The noise grew louder, flooded in, a pale cloud enveloped the window, a glass rattled on the washstand. A train had passed by and now the empty expanse of the railway tracks could be seen again fanning out from the window. Berlin, gentle and misty, toward evening, in April.
That Thursday at twilight, when the noise of the trains sounded hollower than ever, Klara came to see Ganin in a high state of agitation to give him a message from Lyudmila: ‘Tell him,’ Lyudmila had said, ‘tell him this: that I’m not one of those women that men can just drop. I’m the one who does the dropping. Tell him I don’t want anything from him, I’m not making any demands, but I think it was filthy of him not to have answered my letter. I wanted to break it off with him in a friendly way, to suggest that even if we don’t love each other any more we can simply be friends, but he couldn’t even be bothered to ring me up. Tell him, Klara, that I wish him luck with his German girl and that I know he won’t be able to forget me as quickly as he may think.’
‘Where on earth did she get the German girl from?’ said Ganin, making a face, when Klara, without looking at him and talking in a low, rapid voice, had delivered her message. ‘Anyway, why does she have to involve you in this business? It’s all very tiresome.’
‘You know, Lev Glebovich,’ Klara burst out, dousing him with one of her moist looks, ‘you really are heartless. Lyudmila thinks nothing but good of you, she idealizes you, but if she knew all about you —’ Ganin looked at her with amiable astonishment. Embarrassed, Klara dropped her glance.
‘I only gave you the message because she asked me to,’ Klara said quietly.

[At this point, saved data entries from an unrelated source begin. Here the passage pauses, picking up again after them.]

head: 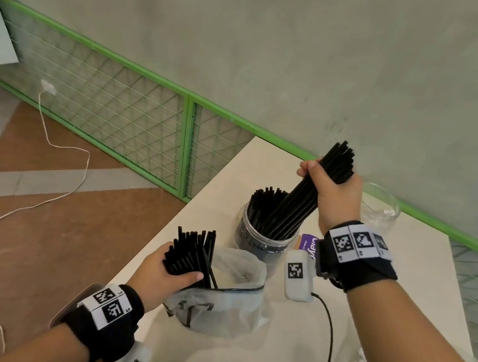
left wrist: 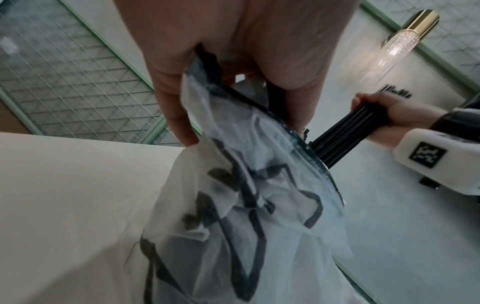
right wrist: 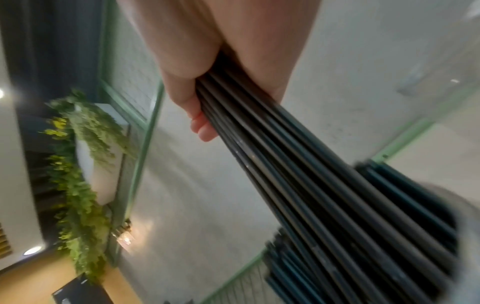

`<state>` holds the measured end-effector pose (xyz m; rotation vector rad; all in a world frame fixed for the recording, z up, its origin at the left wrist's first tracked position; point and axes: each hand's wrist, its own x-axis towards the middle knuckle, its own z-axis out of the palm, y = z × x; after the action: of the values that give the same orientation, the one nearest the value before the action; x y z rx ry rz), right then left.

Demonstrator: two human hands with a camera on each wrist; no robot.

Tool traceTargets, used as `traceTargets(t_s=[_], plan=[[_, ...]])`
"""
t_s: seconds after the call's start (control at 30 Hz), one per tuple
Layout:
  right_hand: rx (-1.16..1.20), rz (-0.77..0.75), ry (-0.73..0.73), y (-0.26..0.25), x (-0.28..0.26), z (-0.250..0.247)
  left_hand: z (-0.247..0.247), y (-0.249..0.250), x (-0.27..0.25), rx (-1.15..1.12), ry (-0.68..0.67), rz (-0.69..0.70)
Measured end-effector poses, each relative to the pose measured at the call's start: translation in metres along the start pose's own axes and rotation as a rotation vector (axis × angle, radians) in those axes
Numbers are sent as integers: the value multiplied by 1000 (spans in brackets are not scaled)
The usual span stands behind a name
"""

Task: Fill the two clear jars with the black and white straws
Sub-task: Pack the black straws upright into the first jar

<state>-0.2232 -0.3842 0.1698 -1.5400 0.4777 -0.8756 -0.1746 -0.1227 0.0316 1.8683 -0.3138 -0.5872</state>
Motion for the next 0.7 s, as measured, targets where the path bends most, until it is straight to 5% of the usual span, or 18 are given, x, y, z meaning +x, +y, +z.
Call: traceTargets(t_s=[0.3, 0.7], plan=[[-234, 203, -157, 72, -24, 12, -2, -5, 1, -11, -8, -21], [-150, 160, -51, 73, -26, -3, -3, -3, -3, 5, -7, -12]])
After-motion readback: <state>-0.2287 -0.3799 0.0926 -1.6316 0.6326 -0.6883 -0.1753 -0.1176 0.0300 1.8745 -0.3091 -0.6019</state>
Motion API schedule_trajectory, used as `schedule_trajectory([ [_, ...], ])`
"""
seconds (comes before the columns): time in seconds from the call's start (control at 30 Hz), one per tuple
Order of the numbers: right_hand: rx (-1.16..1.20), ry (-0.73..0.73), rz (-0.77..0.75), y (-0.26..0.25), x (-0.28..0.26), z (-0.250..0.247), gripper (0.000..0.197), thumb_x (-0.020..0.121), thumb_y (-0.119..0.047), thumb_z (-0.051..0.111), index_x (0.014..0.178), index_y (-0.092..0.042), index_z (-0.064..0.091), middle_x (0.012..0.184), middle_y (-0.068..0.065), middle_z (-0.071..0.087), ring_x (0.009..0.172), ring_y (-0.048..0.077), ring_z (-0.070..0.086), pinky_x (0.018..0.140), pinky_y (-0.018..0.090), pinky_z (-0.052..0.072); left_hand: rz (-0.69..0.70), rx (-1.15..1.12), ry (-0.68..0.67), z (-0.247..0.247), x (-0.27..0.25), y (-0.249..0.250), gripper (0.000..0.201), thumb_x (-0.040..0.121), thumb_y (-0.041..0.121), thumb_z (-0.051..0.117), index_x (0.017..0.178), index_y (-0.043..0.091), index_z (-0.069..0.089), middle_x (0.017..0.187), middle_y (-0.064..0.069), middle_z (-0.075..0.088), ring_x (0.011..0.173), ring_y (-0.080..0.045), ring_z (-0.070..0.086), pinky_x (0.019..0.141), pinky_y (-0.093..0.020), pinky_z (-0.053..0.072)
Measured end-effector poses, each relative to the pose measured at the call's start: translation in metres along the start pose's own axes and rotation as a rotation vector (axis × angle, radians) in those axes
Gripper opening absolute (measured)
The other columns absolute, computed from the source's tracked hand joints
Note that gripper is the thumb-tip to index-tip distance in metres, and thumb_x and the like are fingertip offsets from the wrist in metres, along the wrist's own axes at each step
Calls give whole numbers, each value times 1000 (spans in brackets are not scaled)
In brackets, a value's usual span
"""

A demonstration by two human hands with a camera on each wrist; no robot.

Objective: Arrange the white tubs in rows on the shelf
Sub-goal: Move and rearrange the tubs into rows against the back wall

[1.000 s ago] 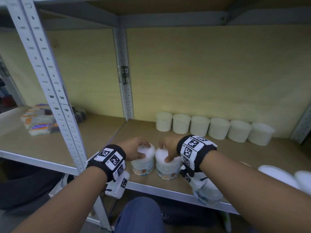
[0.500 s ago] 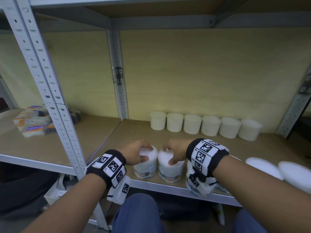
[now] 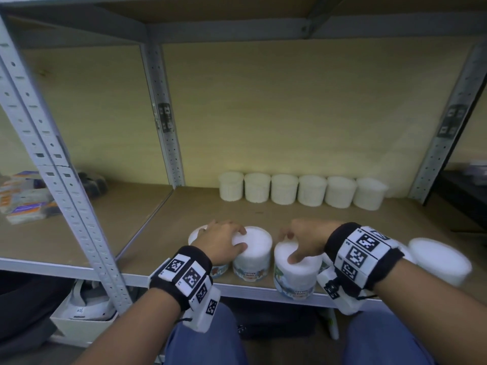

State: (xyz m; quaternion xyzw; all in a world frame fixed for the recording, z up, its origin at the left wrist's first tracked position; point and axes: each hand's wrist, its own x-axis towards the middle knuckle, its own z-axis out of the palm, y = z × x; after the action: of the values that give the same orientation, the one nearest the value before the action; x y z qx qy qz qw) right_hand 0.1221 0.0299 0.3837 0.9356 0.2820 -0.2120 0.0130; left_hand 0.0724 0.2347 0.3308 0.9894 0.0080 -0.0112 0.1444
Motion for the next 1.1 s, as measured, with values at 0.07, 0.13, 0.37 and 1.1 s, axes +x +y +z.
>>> schedule_trajectory([
  [0.07, 21, 15, -5, 3, -1, 3, 55, 83, -30, 71, 133, -22, 49, 132, 1, 54, 115, 23, 54, 95, 34, 45, 4, -18, 13, 3, 1, 0, 38, 89, 42, 54, 126, 31, 54, 140, 8, 49, 129, -24, 40, 108, -45, 35],
  [0.13, 36, 29, -6, 4, -1, 5, 55, 84, -29, 70, 135, -21, 49, 133, 1, 53, 116, 23, 54, 95, 33, 45, 0, -33, 15, 4, 2, 0, 38, 90, 41, 54, 126, 31, 54, 141, 8, 48, 130, -24, 39, 108, -44, 35],
  [0.37, 45, 89, 17, 5, 6, 10, 56, 86, -30, 66, 138, -18, 48, 134, 3, 54, 119, 23, 55, 97, 33, 45, -5, -77, 31, 5, -1, 2, 37, 90, 38, 56, 126, 29, 56, 140, 9, 49, 130, -23, 38, 108, -42, 35],
  [1.1, 110, 189, 18, 26, 26, 8, 54, 92, -32, 57, 142, -20, 41, 147, 2, 43, 129, 22, 47, 104, 33, 40, -36, -161, 75, 3, 4, -4, 42, 90, 41, 56, 130, 26, 52, 138, 5, 49, 128, -20, 44, 106, -42, 38],
])
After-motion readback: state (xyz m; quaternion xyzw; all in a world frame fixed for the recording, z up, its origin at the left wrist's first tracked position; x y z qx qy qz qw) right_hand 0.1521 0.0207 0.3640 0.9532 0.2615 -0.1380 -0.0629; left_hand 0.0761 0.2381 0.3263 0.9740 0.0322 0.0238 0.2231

‘I must leave,’ Ganin said after a silence. ‘This room, these trains, Erika’s cooking — I’m fed up with it all. Besides, I’m nearly out of money and I shall have to work again soon. I’m thinking of leaving Berlin for good on Saturday, going south, to some sea port.’
He clenched and unclenched his fist and lapsed into pensiveness.
‘I don’t know, though — there’s one circumstance — You’d be amazed if you knew what has just occurred to me. An extraordinary, incredible plan! If it comes off I’ll be out of this town by the day after tomorrow.’
‘Really, what a strange man he is,’ thought Klara, with that aching feeling of loneliness which always overcomes us when someone dear to us surrenders to a daydream in which we have no place.
Ganin’s glassy black pupils dilated, his thick eyelashes gave his eyes a warm, downy look and a serene smile of contemplation lifted slightly his upper lip, baring the white expanse of his glistening, even teeth. His dark eyebrows, which reminded Klara of scraps of expensive fur, alternately met and parted, and soft furrows came and went on his smooth forehead.
Noticing Klara’s stare, he blinked, passed his hand across his face and remembered what he had been intending to say to her. ‘Yes. I’m going, and that will end everything. Simply tell her that Ganin is leaving and wants her not to think ill of him. That’s all.’